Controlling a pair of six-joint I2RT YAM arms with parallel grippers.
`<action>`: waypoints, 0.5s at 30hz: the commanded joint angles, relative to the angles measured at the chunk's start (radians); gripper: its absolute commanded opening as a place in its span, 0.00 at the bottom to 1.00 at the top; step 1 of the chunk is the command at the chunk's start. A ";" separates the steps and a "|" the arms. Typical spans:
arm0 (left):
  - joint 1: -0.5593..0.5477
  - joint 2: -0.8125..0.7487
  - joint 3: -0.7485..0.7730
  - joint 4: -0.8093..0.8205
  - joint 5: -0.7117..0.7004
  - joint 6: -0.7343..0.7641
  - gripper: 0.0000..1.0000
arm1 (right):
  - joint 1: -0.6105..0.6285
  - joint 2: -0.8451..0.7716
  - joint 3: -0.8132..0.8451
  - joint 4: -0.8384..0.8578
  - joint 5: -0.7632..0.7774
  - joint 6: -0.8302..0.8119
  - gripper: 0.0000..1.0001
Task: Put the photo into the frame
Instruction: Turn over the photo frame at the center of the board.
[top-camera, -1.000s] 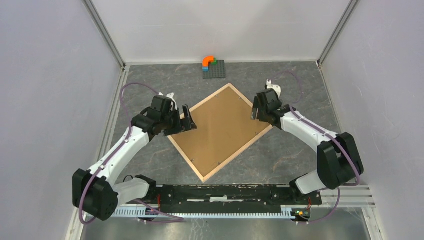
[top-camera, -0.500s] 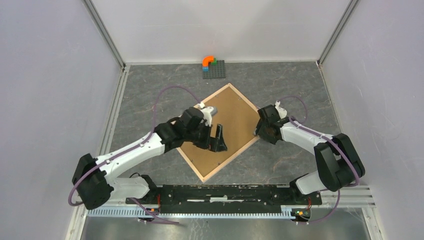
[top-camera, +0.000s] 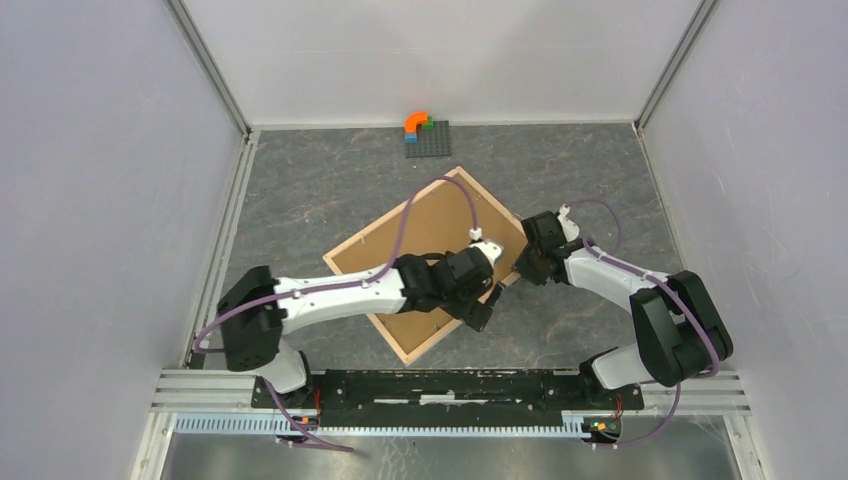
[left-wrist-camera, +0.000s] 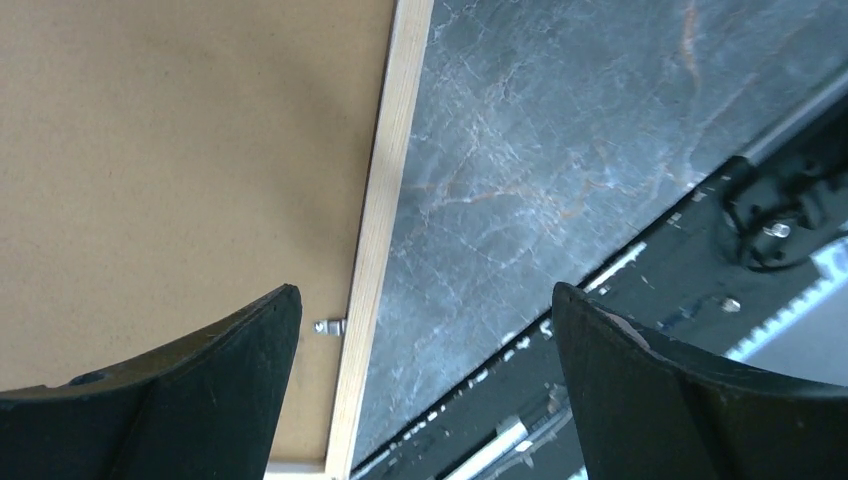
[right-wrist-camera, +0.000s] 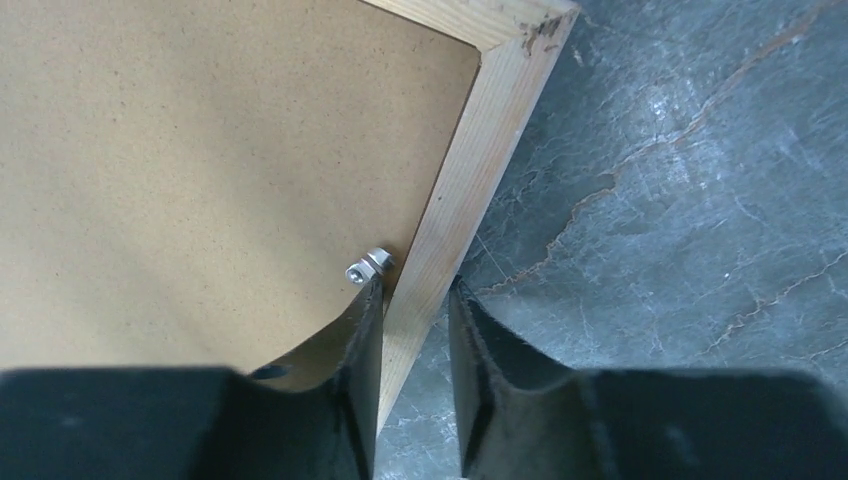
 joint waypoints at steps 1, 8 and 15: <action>-0.075 0.137 0.101 -0.041 -0.204 0.091 1.00 | -0.002 0.006 -0.033 -0.083 -0.087 0.057 0.28; -0.170 0.334 0.210 -0.149 -0.505 0.125 1.00 | -0.003 -0.003 0.055 -0.214 -0.111 0.074 0.05; -0.242 0.374 0.170 -0.121 -0.694 0.196 1.00 | -0.008 -0.068 0.093 -0.239 -0.187 0.071 0.00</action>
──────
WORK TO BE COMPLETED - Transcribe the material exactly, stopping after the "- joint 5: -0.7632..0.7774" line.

EXERCISE RESULT -
Controlling a pair of six-joint I2RT YAM arms with parallel grippers.
`<action>`: waypoints, 0.5s at 30hz: the commanded joint angles, relative to the angles measured at the chunk's start (radians); gripper: its absolute commanded opening as a place in its span, 0.00 at the bottom to 1.00 at the top; step 1 of the chunk is the command at the chunk's start. A ";" separates the steps and a "|" the arms. Typical spans:
arm0 (left):
  - joint 1: -0.5593..0.5477
  - joint 2: -0.8125..0.7487
  - joint 3: -0.7485..0.7730
  - joint 4: -0.8093..0.8205
  - joint 5: -0.7117..0.7004
  - joint 6: -0.7343..0.7641
  - gripper: 0.0000..1.0000
arm1 (right):
  - joint 1: -0.6105..0.6285
  - joint 2: -0.8451..0.7716
  - joint 3: -0.8132..0.8451
  - joint 4: -0.8384..0.8578
  - joint 5: -0.7632..0.7774

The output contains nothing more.